逆行令嬢は元婚約者の素顔を知る

「あ、いや。それほどまでに気に入ったのかと驚いてしまって……」
「俺の妻はエステリーゼ以外、考えられません。今日は失態を犯しましたが、絶対に挽回してみせます。どうかチャンスをください」

 よどみなく答えると、父上は呆気に取れられていたが、すぐに父親の威厳を取り戻した。厳粛な顔で息子の願いを聞き届けた。

「……わかった。ウォルトン伯には私から根回しをしておこう」
「ありがとうございます。ご期待に添えるよう、全力を尽くします」
「いや、まずは力を抜いて、ほどほどに頑張りなさい。あまり男が必死に追いすがっては逃げられるぞ」
「それは困ります。少しずつ歩み寄ってから仲を深めます」
「うむ、それならばよい」

 婚約続行の言質が取れて、俺は心から安堵した。
 今日はつい売り言葉に買い言葉で反論してしまったが、次からは改めなくてはならない。

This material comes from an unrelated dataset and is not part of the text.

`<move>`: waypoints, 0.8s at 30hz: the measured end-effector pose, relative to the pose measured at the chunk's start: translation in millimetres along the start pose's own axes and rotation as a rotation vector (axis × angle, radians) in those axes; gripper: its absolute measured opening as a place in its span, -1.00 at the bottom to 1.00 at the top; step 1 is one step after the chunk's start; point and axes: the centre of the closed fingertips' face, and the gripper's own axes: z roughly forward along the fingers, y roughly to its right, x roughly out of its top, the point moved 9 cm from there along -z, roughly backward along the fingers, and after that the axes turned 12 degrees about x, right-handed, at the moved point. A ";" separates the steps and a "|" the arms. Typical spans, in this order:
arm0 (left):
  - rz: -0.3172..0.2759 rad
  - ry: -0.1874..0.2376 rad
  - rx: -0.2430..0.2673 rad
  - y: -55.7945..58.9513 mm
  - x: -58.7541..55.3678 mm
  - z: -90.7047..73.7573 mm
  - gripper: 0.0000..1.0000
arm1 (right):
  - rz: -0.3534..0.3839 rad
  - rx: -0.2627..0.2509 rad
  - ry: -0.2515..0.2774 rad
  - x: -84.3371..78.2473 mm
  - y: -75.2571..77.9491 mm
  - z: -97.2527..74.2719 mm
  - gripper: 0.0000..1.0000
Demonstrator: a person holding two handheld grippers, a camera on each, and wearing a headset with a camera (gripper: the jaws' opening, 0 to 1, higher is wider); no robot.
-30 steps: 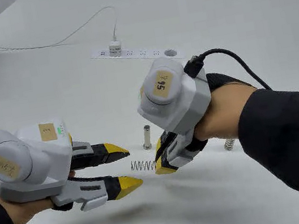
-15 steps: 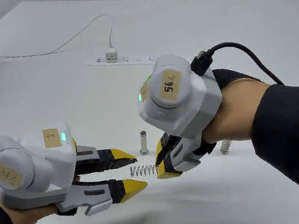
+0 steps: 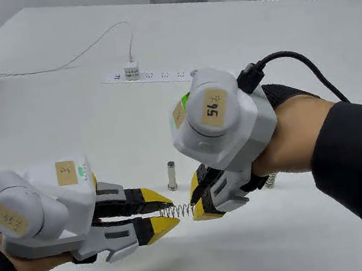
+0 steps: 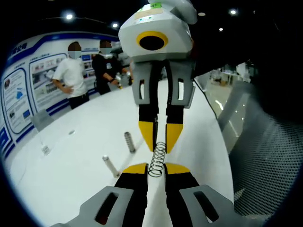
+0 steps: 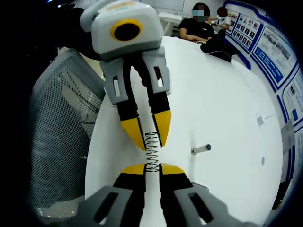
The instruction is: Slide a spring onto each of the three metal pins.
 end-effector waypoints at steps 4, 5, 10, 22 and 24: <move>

(だが最悪な印象を拭い去るにはどうすればいいか……。これは家庭教師のどの課題よりも難問だな……)

 何としてでも、彼女に好きになってもらいたい。
 この想いを素直に伝えるにはどうしたらいいだろう。それから俺の悩みは尽きなかった。





 後日、父上の計らいにより婚約者との仲を深めるという名目で、ヴァージル公爵家のガゼボで二人だけのお茶会を行うことになった。